Bitcoin Depot, once the biggest Bitcoin ATM operator in North America, has filed for Chapter 11 bankruptcy after growing legal problems and tougher rules badly hurt its business.
The Nasdaq-listed company said it chose to start bankruptcy proceedings in a Texas court as part of plans to close operations and sell what’s left. This comes after months of money problems caused by fewer transactions and higher costs to follow rules.
Bitcoin Depot used to run about 9,000 crypto ATM machines across North America. But regulators in several US states said the company did not do enough to stop fraud and scams involving these ATMs, especially those targeting older people.
The company reported first-quarter income of about $83.5 million, a steep 49% drop from the year before. It also had a net loss of around $9.5 million during that time.

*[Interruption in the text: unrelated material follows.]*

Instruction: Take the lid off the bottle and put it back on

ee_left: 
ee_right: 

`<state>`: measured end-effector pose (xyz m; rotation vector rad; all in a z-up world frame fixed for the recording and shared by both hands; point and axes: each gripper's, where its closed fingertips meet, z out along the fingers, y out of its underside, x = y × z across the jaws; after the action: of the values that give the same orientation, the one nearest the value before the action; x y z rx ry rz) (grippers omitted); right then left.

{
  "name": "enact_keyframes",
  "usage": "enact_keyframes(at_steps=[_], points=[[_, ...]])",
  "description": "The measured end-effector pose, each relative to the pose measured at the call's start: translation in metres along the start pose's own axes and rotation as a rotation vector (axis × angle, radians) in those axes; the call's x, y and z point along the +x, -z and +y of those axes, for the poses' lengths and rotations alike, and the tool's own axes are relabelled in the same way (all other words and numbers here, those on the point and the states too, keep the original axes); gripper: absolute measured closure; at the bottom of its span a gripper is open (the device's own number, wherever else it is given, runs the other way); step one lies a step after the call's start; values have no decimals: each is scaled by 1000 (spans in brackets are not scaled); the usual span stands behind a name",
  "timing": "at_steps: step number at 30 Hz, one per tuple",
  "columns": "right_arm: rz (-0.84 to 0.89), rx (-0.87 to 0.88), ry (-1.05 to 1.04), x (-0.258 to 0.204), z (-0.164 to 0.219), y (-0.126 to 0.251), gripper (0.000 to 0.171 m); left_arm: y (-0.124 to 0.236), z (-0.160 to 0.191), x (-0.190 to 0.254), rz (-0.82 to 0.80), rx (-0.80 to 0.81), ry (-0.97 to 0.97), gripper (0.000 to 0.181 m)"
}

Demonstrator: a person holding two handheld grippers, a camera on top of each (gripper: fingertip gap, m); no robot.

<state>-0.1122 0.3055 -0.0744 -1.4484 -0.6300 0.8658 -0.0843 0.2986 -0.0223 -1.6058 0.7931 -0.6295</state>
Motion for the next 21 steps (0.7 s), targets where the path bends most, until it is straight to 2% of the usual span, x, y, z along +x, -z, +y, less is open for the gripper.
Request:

Chief Executive Alex Holmes said tougher rules, lower transaction limits, and more requirements to follow laws made the company’s business model unsustainable. Bitcoin Depot had added stronger ID checks and fraud prevention, but leaders said these steps were not enough to handle the regulatory pressure.
Authorities across North America Authorities across North America have been paying more attention to crypto ATMs because of growing worries about scams, money laundering, and protecting consumers.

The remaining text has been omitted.